Colostrum is the most important meal a calf will get during its entire lifetime. The method of feeding this ‘liquid gold’ once the calf is born has been debated a lot amongst farmers.

Some farmers prefer to bottle feed, whereas others prefer to stomach tube the calf. Many farmers have different reasons or opinions for their preferred method of feeding; such as time, effectiveness, more natural, etc.

However, Leonal Leal, ruminant researcher at Trouw Nutrition research and development in the Netherlands, discussed some interesting research findings – on the topic of colostrum feeding – during the CAFRE, Dairy UK and the Ulster Farmers’ Union conference, on November 19.

Leonal explained that when you bottle feed a calf the majority ends up in the abomasum; but when you stomach tube a calf a lot of that colostrum flows into the rumen.

“But what affect does this have?” he said.

When blood samples were taken from the calves that were both bottle fed and tube fed and the immunoglobulins were tested, Leonal explained:

The level of immunoglobulins in the blood of those calves were exactly the same for both methods.

“So, whether you bottle feed or stomach tube a calf you get the same level of immunoglobulins in blood,” he added.

The passage rate to the rumen was also measured – which is the speed the colostrum moves from the abomasum to the intestine.

“They found that the passage rate for both methods was exactly the same; so even if you feed by bottle or by tube the passage rate will be exactly the same,” he noted.

Delayed feeding of colostrum

Leonal also looked at the delayed feeding of colostrum or the hours after birth the colostrum is first fed.

He found that the calves that were fed within an hour after birth had much faster amounts of immunoglobulins in the blood and, in total, had higher levels of immunoglobulins in blood – than those fed six or eight hours after birth.

“So the first hour is critical, not only for the speed of immunoglobulins in blood but also in terms of the concentration in blood afterwards,” he highlighted.

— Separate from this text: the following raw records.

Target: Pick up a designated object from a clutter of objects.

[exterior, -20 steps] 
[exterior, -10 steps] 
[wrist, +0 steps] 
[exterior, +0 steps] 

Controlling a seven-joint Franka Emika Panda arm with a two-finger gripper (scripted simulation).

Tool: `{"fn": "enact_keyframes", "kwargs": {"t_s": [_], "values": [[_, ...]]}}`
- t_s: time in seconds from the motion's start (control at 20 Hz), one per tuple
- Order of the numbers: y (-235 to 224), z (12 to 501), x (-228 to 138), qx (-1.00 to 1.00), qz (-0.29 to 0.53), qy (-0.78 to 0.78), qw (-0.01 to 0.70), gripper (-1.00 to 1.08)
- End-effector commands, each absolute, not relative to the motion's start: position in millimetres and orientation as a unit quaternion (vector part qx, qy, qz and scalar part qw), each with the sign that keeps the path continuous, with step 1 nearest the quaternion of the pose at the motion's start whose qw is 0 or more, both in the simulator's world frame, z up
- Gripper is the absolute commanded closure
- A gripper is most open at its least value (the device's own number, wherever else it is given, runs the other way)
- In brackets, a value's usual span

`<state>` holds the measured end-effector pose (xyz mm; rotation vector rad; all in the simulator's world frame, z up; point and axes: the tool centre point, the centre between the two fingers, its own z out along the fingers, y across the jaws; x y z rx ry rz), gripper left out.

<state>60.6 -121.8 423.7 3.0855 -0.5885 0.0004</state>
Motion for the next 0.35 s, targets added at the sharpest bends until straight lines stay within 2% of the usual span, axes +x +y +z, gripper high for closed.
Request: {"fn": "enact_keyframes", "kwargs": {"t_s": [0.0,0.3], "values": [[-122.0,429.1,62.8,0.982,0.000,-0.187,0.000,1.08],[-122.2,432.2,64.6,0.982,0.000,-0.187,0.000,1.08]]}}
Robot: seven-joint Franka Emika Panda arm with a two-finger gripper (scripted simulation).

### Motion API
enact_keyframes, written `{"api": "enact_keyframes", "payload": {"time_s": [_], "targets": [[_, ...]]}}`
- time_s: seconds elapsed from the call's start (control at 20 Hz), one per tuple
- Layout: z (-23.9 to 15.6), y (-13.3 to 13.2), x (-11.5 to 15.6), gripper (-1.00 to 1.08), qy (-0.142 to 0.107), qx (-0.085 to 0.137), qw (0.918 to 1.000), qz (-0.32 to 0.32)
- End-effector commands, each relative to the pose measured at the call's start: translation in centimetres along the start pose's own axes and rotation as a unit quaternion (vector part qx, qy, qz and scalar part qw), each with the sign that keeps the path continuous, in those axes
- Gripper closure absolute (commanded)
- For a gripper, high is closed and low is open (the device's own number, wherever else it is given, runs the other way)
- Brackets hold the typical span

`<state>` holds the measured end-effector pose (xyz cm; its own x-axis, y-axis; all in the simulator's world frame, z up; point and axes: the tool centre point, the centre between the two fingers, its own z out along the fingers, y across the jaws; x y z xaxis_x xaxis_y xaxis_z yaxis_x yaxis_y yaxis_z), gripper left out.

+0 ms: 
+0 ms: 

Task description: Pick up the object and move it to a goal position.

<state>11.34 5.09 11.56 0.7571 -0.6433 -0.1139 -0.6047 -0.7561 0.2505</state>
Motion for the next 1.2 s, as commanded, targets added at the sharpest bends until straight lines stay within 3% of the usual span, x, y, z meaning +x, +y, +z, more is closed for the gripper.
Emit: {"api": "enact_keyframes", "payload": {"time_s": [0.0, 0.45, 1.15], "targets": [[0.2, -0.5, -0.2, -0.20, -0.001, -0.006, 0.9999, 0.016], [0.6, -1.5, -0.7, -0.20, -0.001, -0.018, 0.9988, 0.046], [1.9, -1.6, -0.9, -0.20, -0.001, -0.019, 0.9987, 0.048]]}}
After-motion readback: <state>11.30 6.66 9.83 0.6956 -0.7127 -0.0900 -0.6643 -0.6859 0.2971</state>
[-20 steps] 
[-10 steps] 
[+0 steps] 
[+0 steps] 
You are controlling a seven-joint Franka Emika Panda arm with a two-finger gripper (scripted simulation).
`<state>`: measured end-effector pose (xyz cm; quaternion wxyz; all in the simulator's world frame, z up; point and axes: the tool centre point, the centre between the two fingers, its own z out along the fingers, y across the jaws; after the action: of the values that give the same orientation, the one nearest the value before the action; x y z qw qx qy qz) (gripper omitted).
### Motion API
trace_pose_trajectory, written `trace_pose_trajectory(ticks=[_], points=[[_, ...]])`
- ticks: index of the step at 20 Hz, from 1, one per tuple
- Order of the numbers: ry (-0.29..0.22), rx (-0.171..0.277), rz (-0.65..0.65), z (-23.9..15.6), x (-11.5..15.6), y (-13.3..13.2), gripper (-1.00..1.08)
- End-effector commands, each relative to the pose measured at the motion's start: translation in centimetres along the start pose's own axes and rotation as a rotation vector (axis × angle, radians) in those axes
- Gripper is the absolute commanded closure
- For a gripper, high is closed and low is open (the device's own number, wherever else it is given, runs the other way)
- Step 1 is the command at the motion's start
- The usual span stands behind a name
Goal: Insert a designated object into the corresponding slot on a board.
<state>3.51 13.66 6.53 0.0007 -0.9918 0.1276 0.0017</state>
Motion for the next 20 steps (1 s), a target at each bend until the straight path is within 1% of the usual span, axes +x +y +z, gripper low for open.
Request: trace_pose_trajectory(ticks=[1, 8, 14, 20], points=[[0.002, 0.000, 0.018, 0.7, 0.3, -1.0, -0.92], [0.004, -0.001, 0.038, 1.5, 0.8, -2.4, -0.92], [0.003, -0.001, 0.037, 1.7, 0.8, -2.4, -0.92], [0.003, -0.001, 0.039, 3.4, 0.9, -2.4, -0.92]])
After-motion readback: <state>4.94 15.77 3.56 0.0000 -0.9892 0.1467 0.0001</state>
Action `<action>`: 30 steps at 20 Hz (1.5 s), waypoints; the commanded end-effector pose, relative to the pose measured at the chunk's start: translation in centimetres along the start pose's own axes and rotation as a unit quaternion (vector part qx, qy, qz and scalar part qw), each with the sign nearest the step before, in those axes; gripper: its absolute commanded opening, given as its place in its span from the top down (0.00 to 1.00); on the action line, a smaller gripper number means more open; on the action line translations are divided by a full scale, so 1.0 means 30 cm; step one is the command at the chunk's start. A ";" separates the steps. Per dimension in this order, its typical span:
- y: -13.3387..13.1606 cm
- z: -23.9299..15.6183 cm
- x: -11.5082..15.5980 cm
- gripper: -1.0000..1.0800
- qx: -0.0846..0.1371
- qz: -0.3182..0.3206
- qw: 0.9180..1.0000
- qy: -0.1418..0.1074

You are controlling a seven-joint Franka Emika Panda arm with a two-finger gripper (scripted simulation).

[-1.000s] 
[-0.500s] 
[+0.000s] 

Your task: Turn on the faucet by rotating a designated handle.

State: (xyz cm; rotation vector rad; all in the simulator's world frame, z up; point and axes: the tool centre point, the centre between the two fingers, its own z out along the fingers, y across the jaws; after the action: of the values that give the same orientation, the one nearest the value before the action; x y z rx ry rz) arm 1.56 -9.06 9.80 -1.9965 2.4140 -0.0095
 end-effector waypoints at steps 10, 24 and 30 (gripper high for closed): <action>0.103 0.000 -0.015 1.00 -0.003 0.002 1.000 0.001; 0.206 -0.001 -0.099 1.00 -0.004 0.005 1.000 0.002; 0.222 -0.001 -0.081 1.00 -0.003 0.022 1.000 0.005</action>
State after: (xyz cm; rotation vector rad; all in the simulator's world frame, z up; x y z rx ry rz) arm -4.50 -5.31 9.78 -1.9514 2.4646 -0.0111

However, what is most interesting, he explained that even by feeding six and 12 hours they eventually reached almost the same concentration.

“So if a calf is there in the morning and you don’t know what time he/she was born at, feed the calf straight away before you do anything else – because it will still benefit the calf a lot,” Leonal explained.

Finally, Leonal mentioned another study whereby they gave a second feeding of colostrum 12 hours after birth.

“The level of immunoglobulins in blood increased slightly from this second feed. So there is still an opportunity to give an extra boost to the calf,” he added.